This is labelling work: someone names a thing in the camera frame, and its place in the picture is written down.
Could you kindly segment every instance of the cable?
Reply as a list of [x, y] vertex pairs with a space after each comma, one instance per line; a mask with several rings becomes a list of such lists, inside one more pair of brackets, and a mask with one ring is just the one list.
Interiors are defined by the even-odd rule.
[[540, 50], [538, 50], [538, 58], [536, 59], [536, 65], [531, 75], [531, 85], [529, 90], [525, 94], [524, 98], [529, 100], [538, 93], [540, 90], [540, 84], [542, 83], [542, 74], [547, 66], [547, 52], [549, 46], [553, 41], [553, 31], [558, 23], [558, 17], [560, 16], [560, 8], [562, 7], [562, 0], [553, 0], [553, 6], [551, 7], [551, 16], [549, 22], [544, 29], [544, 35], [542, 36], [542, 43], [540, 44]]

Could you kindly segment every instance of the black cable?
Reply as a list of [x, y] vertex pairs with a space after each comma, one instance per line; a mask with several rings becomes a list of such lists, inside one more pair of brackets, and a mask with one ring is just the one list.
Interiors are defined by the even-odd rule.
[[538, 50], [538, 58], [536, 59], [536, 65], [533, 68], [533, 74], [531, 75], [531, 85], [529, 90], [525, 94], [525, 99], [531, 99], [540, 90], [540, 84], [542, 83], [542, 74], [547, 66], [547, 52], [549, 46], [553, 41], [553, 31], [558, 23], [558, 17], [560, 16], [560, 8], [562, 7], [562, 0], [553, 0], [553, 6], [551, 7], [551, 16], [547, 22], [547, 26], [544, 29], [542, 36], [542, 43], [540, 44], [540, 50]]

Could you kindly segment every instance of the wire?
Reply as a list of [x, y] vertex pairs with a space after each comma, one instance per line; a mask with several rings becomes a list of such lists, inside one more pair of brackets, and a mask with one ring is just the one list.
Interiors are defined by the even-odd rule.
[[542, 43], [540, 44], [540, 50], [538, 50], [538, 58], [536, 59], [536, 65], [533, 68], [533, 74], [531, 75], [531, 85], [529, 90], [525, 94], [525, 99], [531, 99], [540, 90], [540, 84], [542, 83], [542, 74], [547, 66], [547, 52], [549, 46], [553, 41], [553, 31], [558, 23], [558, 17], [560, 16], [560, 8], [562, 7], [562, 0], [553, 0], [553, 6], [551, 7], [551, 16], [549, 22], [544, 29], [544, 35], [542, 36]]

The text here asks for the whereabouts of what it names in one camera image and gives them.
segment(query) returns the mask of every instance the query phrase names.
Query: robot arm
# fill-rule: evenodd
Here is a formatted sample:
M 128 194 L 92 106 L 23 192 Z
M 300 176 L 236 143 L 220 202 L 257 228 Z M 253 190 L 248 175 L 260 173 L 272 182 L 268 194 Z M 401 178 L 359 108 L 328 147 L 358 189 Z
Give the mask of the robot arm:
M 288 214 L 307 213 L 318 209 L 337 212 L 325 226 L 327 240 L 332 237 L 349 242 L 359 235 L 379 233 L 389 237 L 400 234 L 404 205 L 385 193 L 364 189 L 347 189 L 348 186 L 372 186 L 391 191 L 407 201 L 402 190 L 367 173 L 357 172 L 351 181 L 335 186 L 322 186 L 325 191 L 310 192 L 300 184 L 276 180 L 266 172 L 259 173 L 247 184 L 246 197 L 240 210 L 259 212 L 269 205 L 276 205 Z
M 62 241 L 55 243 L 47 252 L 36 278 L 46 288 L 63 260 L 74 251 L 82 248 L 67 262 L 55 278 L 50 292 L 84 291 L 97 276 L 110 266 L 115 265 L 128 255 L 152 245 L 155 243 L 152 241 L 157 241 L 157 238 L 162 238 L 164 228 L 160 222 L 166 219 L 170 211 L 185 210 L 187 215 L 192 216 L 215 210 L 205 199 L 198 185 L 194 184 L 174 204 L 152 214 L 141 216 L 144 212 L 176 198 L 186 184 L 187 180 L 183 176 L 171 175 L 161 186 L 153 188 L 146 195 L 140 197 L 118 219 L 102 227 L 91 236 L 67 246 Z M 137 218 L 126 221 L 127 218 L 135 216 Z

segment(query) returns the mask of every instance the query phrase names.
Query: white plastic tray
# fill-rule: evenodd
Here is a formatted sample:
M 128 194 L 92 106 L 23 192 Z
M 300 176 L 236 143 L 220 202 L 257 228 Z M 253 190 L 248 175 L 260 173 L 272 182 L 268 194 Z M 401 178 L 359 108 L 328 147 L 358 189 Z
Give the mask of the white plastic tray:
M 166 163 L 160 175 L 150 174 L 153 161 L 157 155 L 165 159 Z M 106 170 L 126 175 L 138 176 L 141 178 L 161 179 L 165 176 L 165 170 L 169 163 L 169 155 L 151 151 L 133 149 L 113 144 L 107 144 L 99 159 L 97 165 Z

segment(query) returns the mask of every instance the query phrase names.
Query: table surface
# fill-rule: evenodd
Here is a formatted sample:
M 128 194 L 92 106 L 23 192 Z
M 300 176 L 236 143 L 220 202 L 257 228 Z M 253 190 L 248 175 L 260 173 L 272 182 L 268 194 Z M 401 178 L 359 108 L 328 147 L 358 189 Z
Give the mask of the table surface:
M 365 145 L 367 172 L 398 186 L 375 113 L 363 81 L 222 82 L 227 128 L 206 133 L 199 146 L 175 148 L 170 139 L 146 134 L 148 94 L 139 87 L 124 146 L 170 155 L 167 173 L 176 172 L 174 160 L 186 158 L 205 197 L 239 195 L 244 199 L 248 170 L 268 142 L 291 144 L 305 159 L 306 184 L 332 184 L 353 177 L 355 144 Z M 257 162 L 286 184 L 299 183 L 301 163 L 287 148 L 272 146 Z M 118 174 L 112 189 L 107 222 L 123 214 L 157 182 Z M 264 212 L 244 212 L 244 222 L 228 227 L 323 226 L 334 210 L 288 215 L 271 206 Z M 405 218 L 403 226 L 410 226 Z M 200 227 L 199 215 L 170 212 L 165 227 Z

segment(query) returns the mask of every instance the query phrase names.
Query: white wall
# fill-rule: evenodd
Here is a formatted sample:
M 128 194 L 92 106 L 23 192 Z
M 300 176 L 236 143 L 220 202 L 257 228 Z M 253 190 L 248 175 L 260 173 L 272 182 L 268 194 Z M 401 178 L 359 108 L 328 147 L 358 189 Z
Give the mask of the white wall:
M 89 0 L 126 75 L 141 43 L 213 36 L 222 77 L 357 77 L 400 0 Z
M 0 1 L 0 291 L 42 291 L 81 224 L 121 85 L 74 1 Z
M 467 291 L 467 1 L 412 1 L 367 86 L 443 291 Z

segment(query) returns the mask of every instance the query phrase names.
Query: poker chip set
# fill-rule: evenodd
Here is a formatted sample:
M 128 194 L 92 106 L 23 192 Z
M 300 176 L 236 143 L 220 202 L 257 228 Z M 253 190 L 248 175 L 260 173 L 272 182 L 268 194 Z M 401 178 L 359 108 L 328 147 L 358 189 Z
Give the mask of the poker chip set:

══════════

> [What you will do] Please transcribe the listing in full. Keep each line exact.

> [Output below]
This is labelling work: someone names a thing in the camera frame, and its place in the picture is written down.
Could you kindly segment every instance of the cable?
Reply as a list of [x, y] vertex pairs with a space after each comma, one instance per line; a mask with several rings becomes a list of such lists, inside one more pair of brackets, and a mask with one ring is just the one list.
Interiors are defined by the even-odd rule.
[[540, 50], [538, 50], [538, 58], [536, 59], [536, 65], [531, 75], [531, 85], [529, 90], [525, 94], [524, 98], [529, 100], [538, 93], [540, 90], [540, 84], [542, 83], [542, 74], [547, 66], [547, 52], [549, 46], [553, 41], [553, 31], [558, 23], [558, 17], [560, 16], [560, 8], [562, 7], [562, 0], [553, 0], [553, 6], [551, 7], [551, 16], [549, 22], [544, 29], [544, 35], [542, 36], [542, 43], [540, 44]]

Could you kindly segment every instance of the black cable?
Reply as a list of [x, y] vertex pairs with a space after each comma, one instance per line; a mask with several rings becomes a list of such lists, inside one more pair of brackets, and a mask with one ring is just the one list.
Interiors are defined by the even-odd rule.
[[538, 50], [538, 58], [536, 59], [536, 65], [533, 68], [533, 74], [531, 75], [531, 85], [529, 90], [525, 94], [525, 99], [531, 99], [540, 90], [540, 84], [542, 83], [542, 74], [547, 66], [547, 52], [549, 46], [553, 41], [553, 31], [558, 23], [558, 17], [560, 16], [560, 8], [562, 7], [562, 0], [553, 0], [553, 6], [551, 7], [551, 16], [547, 22], [547, 26], [544, 29], [542, 36], [542, 43], [540, 44], [540, 50]]

Could you kindly segment every instance of the wire?
Reply as a list of [x, y] vertex pairs with a space after each comma, one instance per line; a mask with several rings becomes a list of such lists, inside one more pair of brackets, and a mask with one ring is just the one list.
Interiors are defined by the even-odd rule.
[[542, 43], [540, 44], [540, 50], [538, 50], [538, 58], [536, 59], [536, 65], [533, 68], [533, 74], [531, 75], [531, 85], [529, 90], [525, 94], [525, 99], [531, 99], [540, 90], [540, 84], [542, 83], [542, 74], [547, 66], [547, 52], [549, 46], [553, 41], [553, 31], [558, 23], [558, 17], [560, 16], [560, 8], [562, 7], [562, 0], [553, 0], [553, 6], [551, 7], [551, 16], [549, 22], [544, 29], [544, 35], [542, 36]]

The text here asks for the whereabouts of what it names in one camera image and gives them.
segment(query) returns the mask of every instance the query phrase names.
Query: robot arm
# fill-rule: evenodd
Here is a formatted sample:
M 128 194 L 92 106 L 23 192 Z
M 300 176 L 236 143 L 220 202 L 257 228 Z M 253 190 L 248 175 L 260 173 L 272 182 L 268 194 Z M 401 178 L 359 108 L 328 147 L 358 189 Z
Give the mask of the robot arm:
M 288 214 L 307 213 L 318 209 L 337 212 L 325 226 L 327 240 L 332 237 L 349 242 L 359 235 L 379 233 L 389 237 L 400 234 L 404 205 L 385 193 L 364 189 L 347 189 L 348 186 L 372 186 L 391 191 L 407 201 L 402 190 L 367 173 L 357 172 L 351 181 L 335 186 L 322 186 L 325 191 L 310 192 L 300 184 L 276 180 L 266 172 L 259 173 L 247 184 L 246 197 L 240 210 L 259 212 L 269 205 L 276 205 Z
M 62 241 L 55 243 L 47 252 L 36 278 L 46 288 L 63 260 L 74 251 L 82 248 L 67 262 L 55 278 L 50 292 L 84 291 L 97 276 L 110 266 L 115 265 L 128 255 L 152 245 L 155 243 L 152 241 L 157 241 L 157 238 L 162 238 L 164 228 L 160 222 L 166 219 L 170 211 L 185 210 L 187 215 L 192 216 L 215 210 L 205 199 L 198 185 L 194 184 L 174 204 L 152 214 L 141 216 L 144 212 L 176 198 L 186 184 L 187 180 L 183 176 L 171 175 L 161 186 L 153 188 L 146 195 L 140 197 L 118 219 L 102 227 L 91 236 L 67 246 Z M 137 218 L 126 221 L 127 218 L 135 216 Z

segment(query) returns the mask of every instance the query phrase names.
Query: white plastic tray
# fill-rule: evenodd
Here is a formatted sample:
M 128 194 L 92 106 L 23 192 Z
M 300 176 L 236 143 L 220 202 L 257 228 Z M 253 190 L 248 175 L 260 173 L 272 182 L 268 194 Z M 401 178 L 359 108 L 328 147 L 358 189 Z
Give the mask of the white plastic tray:
M 166 163 L 160 175 L 150 174 L 153 161 L 157 155 L 165 159 Z M 106 170 L 126 175 L 138 176 L 141 178 L 161 179 L 165 176 L 165 170 L 169 163 L 169 155 L 151 151 L 133 149 L 113 144 L 107 144 L 99 159 L 97 165 Z

segment(query) returns the mask of every instance the query phrase names.
Query: table surface
# fill-rule: evenodd
Here is a formatted sample:
M 128 194 L 92 106 L 23 192 Z
M 300 176 L 236 143 L 220 202 L 257 228 Z M 253 190 L 248 175 L 260 173 L 272 182 L 268 194 Z M 401 178 L 359 108 L 328 147 L 358 189 Z
Give the mask of the table surface:
M 365 145 L 367 172 L 398 186 L 375 113 L 363 81 L 222 82 L 227 128 L 206 133 L 199 146 L 175 148 L 170 139 L 146 134 L 148 94 L 139 87 L 124 146 L 170 155 L 167 173 L 176 172 L 174 160 L 186 158 L 205 197 L 239 195 L 244 199 L 248 170 L 268 142 L 291 144 L 305 159 L 306 184 L 332 184 L 353 177 L 355 144 Z M 257 162 L 286 184 L 299 183 L 301 163 L 287 148 L 272 146 Z M 118 174 L 112 189 L 107 222 L 123 214 L 157 182 Z M 264 212 L 244 212 L 244 222 L 228 227 L 323 226 L 334 210 L 288 215 L 271 206 Z M 405 218 L 403 226 L 410 226 Z M 200 227 L 199 215 L 170 212 L 165 227 Z

segment(query) returns the mask of every instance the query phrase names.
Query: white wall
# fill-rule: evenodd
Here is a formatted sample:
M 128 194 L 92 106 L 23 192 Z
M 300 176 L 236 143 L 220 202 L 257 228 Z M 253 190 L 248 175 L 260 173 L 272 182 L 268 194 Z M 401 178 L 359 108 L 328 147 L 358 189 Z
Give the mask of the white wall:
M 89 0 L 126 75 L 141 43 L 213 36 L 222 77 L 357 77 L 400 0 Z
M 0 1 L 0 291 L 42 291 L 81 224 L 121 85 L 74 1 Z
M 467 291 L 467 1 L 412 1 L 367 86 L 443 291 Z

segment(query) returns the mask of every instance the query phrase names.
Query: poker chip set
# fill-rule: evenodd
Here is a formatted sample:
M 128 194 L 92 106 L 23 192 Z
M 300 176 L 236 143 L 220 202 L 257 228 Z M 253 190 L 248 175 L 260 173 L 272 182 L 268 194 Z M 401 178 L 359 108 L 328 147 L 358 189 Z
Give the mask of the poker chip set:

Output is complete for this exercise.